■ TASK DETAILS ■
Pull every line from the records that has the word "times" in it.

■ INFORMATION SHOWN ■
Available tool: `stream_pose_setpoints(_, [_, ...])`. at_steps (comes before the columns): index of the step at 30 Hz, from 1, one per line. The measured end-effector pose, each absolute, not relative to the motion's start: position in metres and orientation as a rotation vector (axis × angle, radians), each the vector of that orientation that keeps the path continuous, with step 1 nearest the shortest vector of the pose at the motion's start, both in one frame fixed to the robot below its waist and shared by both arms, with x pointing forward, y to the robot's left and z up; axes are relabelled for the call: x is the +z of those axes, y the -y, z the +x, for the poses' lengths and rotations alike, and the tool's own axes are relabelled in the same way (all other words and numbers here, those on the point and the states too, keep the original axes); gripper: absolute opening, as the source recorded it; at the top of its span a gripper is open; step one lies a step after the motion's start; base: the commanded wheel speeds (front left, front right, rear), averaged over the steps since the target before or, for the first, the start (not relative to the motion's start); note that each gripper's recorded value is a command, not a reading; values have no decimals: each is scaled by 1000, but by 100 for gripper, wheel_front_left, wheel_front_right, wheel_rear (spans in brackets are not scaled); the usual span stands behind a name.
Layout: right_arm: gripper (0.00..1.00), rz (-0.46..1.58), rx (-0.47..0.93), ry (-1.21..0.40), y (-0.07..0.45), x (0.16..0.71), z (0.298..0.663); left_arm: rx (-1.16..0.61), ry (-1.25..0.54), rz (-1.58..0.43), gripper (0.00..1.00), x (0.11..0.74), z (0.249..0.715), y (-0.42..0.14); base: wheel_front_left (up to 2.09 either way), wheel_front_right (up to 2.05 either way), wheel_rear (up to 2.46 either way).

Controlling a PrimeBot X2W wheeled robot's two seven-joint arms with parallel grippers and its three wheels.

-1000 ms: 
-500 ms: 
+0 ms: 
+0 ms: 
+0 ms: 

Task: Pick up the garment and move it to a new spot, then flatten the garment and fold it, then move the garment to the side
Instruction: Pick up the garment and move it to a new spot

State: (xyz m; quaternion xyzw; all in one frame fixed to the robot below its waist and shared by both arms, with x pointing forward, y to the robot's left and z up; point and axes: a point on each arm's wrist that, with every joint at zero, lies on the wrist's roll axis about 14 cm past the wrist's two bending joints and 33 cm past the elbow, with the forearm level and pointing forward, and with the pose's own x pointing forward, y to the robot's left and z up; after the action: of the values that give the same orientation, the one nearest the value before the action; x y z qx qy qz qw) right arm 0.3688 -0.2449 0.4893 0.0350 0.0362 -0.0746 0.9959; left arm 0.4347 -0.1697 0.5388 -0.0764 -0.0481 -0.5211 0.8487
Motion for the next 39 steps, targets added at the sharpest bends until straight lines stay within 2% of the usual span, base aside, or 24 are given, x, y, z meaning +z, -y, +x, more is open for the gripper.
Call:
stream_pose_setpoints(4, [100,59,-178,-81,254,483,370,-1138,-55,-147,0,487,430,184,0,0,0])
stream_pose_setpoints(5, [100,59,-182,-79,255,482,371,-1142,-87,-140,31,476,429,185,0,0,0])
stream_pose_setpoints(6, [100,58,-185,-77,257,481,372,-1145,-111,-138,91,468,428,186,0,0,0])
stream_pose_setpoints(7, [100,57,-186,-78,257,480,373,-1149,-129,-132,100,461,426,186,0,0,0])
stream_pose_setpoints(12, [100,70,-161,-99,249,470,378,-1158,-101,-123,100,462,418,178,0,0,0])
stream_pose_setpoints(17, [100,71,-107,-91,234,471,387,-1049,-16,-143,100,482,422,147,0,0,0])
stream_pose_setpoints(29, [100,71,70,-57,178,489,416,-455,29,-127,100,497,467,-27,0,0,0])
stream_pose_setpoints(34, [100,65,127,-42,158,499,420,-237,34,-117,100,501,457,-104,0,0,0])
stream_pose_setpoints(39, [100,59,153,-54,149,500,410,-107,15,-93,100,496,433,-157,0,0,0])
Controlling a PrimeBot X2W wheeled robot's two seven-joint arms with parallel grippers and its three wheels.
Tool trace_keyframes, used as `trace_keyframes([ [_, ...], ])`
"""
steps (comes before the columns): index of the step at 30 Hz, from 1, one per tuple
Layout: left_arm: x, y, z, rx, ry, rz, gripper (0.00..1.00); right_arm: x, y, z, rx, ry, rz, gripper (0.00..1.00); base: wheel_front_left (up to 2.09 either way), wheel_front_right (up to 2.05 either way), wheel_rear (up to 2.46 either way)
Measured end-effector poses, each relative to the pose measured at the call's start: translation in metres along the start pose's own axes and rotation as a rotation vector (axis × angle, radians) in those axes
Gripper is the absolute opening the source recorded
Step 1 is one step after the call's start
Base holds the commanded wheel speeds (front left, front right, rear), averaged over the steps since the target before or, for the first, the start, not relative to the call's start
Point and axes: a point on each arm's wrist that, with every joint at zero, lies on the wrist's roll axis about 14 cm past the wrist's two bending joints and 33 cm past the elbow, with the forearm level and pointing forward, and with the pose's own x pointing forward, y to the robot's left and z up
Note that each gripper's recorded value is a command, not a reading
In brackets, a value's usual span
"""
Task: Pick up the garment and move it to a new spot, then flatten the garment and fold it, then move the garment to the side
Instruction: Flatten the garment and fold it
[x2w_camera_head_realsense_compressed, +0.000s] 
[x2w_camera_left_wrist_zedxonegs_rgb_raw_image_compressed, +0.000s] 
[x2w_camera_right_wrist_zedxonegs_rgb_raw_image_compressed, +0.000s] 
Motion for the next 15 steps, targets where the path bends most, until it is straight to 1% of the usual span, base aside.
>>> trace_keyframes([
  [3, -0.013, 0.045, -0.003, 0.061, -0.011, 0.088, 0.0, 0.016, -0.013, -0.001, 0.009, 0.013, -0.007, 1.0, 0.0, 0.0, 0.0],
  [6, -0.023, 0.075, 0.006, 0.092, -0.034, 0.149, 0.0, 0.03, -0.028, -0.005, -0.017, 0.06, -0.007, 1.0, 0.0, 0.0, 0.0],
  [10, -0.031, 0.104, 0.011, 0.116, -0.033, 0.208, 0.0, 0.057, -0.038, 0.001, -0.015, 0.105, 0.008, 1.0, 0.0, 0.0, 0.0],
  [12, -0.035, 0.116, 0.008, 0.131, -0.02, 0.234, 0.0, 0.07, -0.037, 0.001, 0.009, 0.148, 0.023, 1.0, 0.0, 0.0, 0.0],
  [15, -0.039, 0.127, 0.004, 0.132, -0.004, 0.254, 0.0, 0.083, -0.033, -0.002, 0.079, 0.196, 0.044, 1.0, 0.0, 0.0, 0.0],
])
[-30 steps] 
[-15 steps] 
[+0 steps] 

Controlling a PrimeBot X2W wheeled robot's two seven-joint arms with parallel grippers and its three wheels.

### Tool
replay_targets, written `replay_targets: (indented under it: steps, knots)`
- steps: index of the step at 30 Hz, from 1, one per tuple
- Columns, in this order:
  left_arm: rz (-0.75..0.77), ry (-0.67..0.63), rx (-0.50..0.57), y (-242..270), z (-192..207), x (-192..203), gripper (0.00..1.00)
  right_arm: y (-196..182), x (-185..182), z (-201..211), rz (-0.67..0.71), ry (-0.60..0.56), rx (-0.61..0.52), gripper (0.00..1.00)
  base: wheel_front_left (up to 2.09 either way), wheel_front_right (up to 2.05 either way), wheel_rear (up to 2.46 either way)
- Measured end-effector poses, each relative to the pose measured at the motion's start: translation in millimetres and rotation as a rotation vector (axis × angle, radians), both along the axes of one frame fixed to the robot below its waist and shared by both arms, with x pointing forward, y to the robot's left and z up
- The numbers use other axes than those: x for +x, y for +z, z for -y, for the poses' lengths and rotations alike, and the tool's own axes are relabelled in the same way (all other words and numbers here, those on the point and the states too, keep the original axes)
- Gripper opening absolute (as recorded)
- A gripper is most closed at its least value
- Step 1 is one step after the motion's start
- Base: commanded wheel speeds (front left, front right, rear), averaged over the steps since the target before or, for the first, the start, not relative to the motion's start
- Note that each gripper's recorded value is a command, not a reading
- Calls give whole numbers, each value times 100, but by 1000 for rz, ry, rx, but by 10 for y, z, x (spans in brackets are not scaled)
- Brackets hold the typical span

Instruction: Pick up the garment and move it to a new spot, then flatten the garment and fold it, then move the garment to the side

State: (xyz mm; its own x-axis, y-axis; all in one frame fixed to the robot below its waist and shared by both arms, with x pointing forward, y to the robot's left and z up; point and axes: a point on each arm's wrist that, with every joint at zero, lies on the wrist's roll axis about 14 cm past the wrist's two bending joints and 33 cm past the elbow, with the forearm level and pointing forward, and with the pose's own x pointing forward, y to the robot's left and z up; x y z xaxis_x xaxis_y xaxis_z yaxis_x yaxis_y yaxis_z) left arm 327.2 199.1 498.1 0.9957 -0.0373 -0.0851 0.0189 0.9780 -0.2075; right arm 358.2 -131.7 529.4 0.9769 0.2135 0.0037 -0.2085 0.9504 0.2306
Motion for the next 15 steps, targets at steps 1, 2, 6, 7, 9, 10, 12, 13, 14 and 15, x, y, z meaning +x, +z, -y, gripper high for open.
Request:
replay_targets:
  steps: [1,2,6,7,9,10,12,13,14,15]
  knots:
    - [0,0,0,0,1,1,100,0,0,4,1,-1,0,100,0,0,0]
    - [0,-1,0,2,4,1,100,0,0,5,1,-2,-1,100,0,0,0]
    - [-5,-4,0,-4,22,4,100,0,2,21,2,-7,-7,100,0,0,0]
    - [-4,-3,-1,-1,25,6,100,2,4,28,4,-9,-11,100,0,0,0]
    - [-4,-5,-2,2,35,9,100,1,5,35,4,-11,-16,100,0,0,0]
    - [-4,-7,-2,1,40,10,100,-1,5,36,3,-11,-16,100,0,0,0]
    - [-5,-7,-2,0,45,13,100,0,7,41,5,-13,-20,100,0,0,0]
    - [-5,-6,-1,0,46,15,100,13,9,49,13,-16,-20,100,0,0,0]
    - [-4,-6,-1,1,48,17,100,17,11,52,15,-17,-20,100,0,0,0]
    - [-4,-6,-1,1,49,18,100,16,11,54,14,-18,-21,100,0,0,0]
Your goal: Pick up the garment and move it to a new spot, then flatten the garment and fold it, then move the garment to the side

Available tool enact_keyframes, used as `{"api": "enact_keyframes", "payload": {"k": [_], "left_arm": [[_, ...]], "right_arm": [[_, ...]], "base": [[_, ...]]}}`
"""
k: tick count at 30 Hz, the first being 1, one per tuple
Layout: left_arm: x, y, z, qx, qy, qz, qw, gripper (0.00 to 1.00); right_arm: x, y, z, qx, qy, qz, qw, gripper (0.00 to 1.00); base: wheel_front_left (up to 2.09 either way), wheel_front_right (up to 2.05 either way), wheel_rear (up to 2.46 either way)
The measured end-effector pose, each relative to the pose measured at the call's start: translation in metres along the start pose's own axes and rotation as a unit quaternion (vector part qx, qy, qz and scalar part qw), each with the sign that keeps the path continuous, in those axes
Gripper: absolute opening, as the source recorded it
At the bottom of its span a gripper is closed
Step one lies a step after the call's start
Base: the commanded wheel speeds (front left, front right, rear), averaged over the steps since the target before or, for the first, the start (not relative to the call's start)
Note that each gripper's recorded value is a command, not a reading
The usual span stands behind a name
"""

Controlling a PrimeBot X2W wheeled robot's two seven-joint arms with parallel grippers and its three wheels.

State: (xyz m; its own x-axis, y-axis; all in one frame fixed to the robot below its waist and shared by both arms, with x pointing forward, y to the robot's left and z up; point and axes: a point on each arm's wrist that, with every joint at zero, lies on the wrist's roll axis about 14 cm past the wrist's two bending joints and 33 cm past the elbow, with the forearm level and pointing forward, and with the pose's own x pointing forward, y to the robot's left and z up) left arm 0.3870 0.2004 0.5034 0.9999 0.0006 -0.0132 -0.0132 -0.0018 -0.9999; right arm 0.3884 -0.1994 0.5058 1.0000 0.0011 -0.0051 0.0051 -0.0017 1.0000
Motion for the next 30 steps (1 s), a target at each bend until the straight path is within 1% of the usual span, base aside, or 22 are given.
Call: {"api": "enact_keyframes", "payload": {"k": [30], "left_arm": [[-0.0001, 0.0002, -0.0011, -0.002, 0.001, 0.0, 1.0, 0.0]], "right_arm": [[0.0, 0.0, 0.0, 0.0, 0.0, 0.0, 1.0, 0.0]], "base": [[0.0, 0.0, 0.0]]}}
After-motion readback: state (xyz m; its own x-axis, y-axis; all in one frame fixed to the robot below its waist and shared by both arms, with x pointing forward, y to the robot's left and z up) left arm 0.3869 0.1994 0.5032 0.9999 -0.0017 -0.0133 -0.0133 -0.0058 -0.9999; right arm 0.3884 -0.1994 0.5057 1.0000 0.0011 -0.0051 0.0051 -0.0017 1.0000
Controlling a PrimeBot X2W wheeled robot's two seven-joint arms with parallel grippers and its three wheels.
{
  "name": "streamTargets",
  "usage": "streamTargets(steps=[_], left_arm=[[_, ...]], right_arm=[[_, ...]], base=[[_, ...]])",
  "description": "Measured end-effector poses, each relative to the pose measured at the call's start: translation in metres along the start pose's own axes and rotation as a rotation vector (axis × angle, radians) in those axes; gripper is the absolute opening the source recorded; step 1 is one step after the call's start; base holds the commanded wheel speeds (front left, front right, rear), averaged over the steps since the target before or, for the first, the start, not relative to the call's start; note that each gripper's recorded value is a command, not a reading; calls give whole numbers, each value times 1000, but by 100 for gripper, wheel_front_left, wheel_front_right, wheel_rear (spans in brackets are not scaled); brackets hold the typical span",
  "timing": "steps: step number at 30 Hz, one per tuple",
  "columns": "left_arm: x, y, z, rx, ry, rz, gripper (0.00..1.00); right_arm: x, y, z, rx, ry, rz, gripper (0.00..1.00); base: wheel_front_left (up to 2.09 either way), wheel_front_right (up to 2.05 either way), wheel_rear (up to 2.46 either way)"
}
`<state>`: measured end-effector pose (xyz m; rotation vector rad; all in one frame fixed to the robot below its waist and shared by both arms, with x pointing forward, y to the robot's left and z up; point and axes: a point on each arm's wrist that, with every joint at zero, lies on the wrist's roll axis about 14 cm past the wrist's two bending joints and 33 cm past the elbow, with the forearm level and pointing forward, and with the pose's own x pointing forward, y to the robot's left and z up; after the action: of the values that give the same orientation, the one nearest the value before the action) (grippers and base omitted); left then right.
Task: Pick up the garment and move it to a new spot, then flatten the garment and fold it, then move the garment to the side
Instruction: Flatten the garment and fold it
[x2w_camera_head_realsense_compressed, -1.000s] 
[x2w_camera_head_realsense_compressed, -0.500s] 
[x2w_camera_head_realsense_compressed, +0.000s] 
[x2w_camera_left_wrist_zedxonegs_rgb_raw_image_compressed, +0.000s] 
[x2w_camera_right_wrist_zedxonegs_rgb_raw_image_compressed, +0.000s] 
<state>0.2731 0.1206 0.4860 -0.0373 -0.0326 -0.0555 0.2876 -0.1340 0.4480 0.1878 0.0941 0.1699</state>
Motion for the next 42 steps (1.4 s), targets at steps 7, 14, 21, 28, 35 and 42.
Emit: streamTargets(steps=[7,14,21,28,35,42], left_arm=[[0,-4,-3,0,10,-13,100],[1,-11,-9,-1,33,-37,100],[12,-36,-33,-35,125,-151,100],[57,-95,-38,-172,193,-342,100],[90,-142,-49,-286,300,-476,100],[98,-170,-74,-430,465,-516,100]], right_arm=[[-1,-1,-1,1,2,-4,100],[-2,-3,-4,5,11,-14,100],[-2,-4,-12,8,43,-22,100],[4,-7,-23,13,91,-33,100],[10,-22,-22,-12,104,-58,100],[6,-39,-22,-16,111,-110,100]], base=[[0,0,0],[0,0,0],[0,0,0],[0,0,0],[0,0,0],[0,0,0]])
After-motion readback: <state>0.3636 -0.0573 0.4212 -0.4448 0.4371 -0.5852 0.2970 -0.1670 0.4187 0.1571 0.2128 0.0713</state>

■ REPLY ■
- Calls give whole numbers, each value times 100, but by 1000 for rz, ry, rx, but by 10 for y, z, x (spans in brackets are not scaled)
  "description": "Measured end-effector poses, each relative to the pose measured at the call's start: translation in metres along the start pose's own axes and rotation as a rotation vector (axis × angle, radians) in those axes; gripper is the absolute opening the source recorded; step 1 is one step after the call's start; base holds the commanded wheel speeds (front left, front right, rear), averaged over the steps since the target before or, for the first, the start, not relative to the call's start; note that each gripper's recorded value is a command, not a reading; calls give whole numbers, each value times 1000, but by 100 for gripper, wheel_front_left, wheel_front_right, wheel_rear (spans in brackets are not scaled); brackets hold the typical span",

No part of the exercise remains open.